Pertama memperbaharui niat (tajdidun niat). Niat adalah titik centrum segala aktivitas pengabdian yang akan dilaksanakan selama satu tahun kedepan dan menentukan berhasil tidaknya target tujuan yang ingin dicapai. Tidak hanya dalam ruang lingkup mengajar, dalam kehidupan sehari-hari niat berperan penting menentukan keberhasilan perencanaan sehingga tujuannya bisa dicapai. Imamuna Syafii Rahimallah dalam kitabnya “Hadist Arbain”, hadist tentang niat ditempatkan pada awal pembahasan. Setiap orang mendapatkan sesuai dengan yang diniatkan, begitulah bunyi potongan hadist pertama yang dikutip imam syafii dalam kitab hadis arba’in. Hal itu menunjukkan pentingnya keberadaan “niat”, tidak hanya imam syafi’i yang mengawali menulis kitab hadisnya dengan hadist tentang niat, Imam Bukhori juga melakukan hal yang sama. Makanya, Imam Ahmad dalam kitabnya Al-‘Ulum wal Al-Ahkam menyebutkan hadist tentang niat dengan sebutan ushul al-Islam (pokok Islam). Lalu, harus berniat seperti apa dalam melaksanakan pengabdian mengajar di STAIM Lumajang? Ketua Pembina sekaligus Pengasuh Pondok Pesantren Miftahul Ulum Banyuputih Kidul Jatiro Lumajang, KH. Husni Zuhri dengan mengutip dawuh para muassis Pondok Banyuputih Kidul yang diwasiatkan kepada beliau memberikan pesan pada peserta Musker Ke-X Yayasan Miftahul Ulum, “bukan untuk mengejar gengsi, bukan untuk menyaingi pihak manapun, melainkan semata-mata mengabdi pada Allah Subhanahu Wata’ala melalui lembaga pesantren, dan melayani para tholabul ilmi (pencari ilmu), mari murnikan niat insya Allah pertolongan dari Allah akan membersemai kita dalam berjuang”. Begitulah niat yang harus ditanamkan sedalam-dalamnya pada hati kita saat melangkahkan kaki dari rumah menuju kampus STAIM Lumajang.

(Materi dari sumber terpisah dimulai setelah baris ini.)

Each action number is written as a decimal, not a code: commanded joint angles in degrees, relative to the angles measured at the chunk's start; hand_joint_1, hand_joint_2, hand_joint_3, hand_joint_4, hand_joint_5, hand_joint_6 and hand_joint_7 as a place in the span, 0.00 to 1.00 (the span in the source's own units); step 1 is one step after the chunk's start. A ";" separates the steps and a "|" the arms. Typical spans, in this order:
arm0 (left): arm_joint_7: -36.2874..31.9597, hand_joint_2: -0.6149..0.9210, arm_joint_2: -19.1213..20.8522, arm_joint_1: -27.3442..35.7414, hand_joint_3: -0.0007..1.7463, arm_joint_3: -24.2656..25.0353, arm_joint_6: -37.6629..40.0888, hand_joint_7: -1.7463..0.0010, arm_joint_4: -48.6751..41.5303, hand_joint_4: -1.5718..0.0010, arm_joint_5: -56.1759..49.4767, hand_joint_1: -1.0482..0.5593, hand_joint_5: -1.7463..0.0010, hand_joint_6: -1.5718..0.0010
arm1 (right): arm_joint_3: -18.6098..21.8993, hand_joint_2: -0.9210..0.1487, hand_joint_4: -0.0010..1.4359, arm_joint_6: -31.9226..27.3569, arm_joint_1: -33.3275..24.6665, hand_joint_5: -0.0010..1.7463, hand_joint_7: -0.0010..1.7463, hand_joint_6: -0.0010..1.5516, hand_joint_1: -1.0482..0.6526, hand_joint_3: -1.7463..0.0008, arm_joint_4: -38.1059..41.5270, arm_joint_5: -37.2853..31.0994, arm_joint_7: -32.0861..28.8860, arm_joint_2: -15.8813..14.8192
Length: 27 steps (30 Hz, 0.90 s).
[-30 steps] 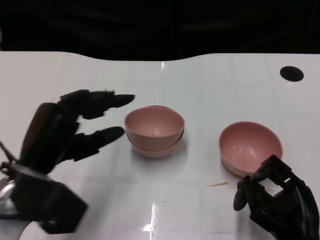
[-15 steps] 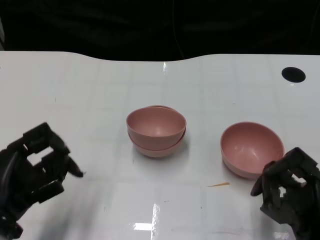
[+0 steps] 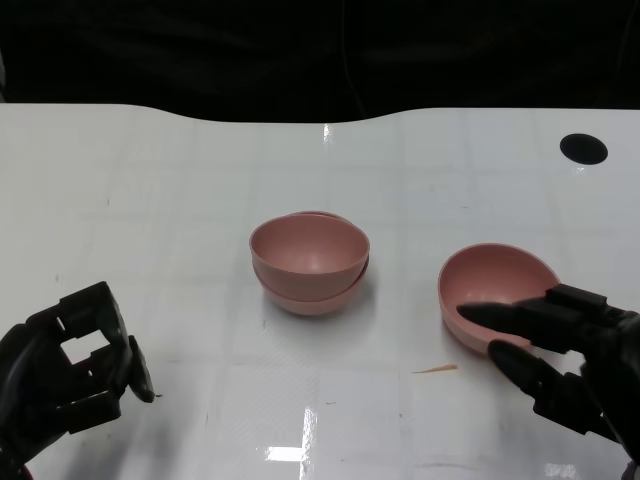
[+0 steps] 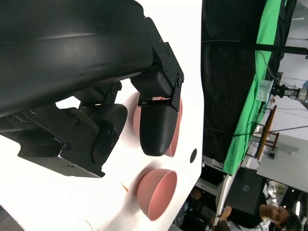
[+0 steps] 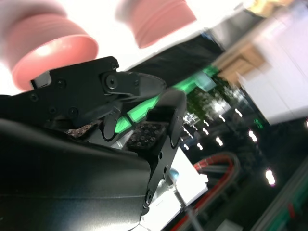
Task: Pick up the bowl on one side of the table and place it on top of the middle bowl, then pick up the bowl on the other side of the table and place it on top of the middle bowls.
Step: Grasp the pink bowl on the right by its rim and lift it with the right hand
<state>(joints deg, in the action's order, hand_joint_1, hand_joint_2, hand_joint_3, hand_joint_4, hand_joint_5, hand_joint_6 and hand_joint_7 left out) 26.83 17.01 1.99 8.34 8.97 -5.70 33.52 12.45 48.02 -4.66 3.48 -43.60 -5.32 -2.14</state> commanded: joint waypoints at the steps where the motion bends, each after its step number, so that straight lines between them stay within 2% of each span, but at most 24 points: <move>1: 1.35 0.88 -0.15 -0.64 0.86 1.28 0.16 0.00 -0.49 0.38 -0.74 0.78 0.00 0.50 | -2.41 0.00 0.36 -8.23 -1.11 0.03 0.00 0.32 0.19 0.83 -4.47 -3.02 1.46 -3.21; 3: 1.62 0.88 -0.48 -0.74 0.86 1.62 0.19 0.00 -0.57 0.38 -1.03 0.78 0.00 0.51 | -4.16 0.00 0.34 -12.10 -1.43 0.02 0.00 0.29 0.16 0.82 -6.15 -3.75 2.03 -4.71; 7: -0.60 0.87 -0.47 -0.78 0.85 1.96 2.96 0.00 1.36 0.39 -2.36 0.76 0.00 0.51 | -8.36 0.00 0.28 -22.25 -1.09 0.00 0.00 0.25 0.12 0.80 -11.75 -8.47 8.45 -8.83; 11: -0.64 0.88 -0.76 -0.98 0.85 2.52 4.44 0.00 1.92 0.40 -2.43 0.76 0.00 0.51 | -12.07 0.00 0.28 -27.74 0.13 0.00 0.00 0.25 0.11 0.80 -12.44 -10.12 10.40 -11.68; 19: -2.13 0.88 -1.21 -0.72 0.84 2.70 5.54 0.00 3.69 0.41 -4.51 0.78 0.00 0.52 | -17.97 0.00 0.28 -34.21 4.21 0.00 0.01 0.26 0.12 0.83 -6.04 -10.08 9.19 -15.25; 27: -2.86 0.89 -1.93 -0.95 0.83 3.02 6.10 0.00 4.03 0.41 -5.18 0.79 0.00 0.52 | -22.85 0.00 0.29 -37.07 9.66 0.00 0.00 0.26 0.15 0.85 3.42 -9.51 5.92 -17.28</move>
<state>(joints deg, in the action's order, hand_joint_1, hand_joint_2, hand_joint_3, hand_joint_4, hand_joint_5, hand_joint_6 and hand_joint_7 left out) 24.57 14.85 1.16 10.62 14.70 -2.22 29.08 -9.87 11.45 3.80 5.46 -54.03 1.68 -18.18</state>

Kedua konsisten (istiqomah) dengan perencanaan pengembangan. Konsisten berarti fokus pada langkah-langkah perencanaan STAIM selama satu tahun kedepan baik rencana penguatan kelembagaan (institutional building) maupun pengembangan kelembagaan (institutional development). Konsisten juga berarti fokus pada tugas pokok dan fungsi masing-masing, lakonah lakonih (kerjakan yang menjadi tugasnya), begitulah nasehat pribahasa Madura yang seringkali dipesankan pada kita semua. Sikap konsisten penting dimiliki setiap individu, keluarga besar STAIM. Karena dengan konsisten (istiqomah) harapan pengembangan STAIM Lumajang bisa diwujudkan. Istiqomah Ainul Karomah, konsisten melaksanakan secara bertahap langkah-langkah pengembangan akan berbuah karomah, keberhasilan yang diharapkan, begitulah kira-kira bila diartikan secara lepas. Bila kita mencoba menengok stori kehidupan orang-orang besar, tidak sedikit kebesaran mereka didapatkan dari mengerjakan satu pekerjaan secara terus menerus. Kisah Imam Ibnu Hajar Al-Asqolani, misalnya bisa kita petik pelajaran bagaimana ke-istiqomahan beliau belajar membuahkan hasil dan menempatkan beliau di deretan para cendekiawan muslim yang karya-karyanya dipelajari hingga hari ini. Kemudian kisah Kiai Ihsan Jampes yang karangan kitabnya dijadikan rujukan diberbagai manca negara serta kisah-kisah keberhasilan para ulama’ lainnya, KH. Sahal Mahfud, KH. Abbas Buntet, KH. Abdurrahman Wahid (Gus Dur) tidak terlepas dari sikap istiqomah, kesungguhan mereka belajar, berdiskusi dan menulis.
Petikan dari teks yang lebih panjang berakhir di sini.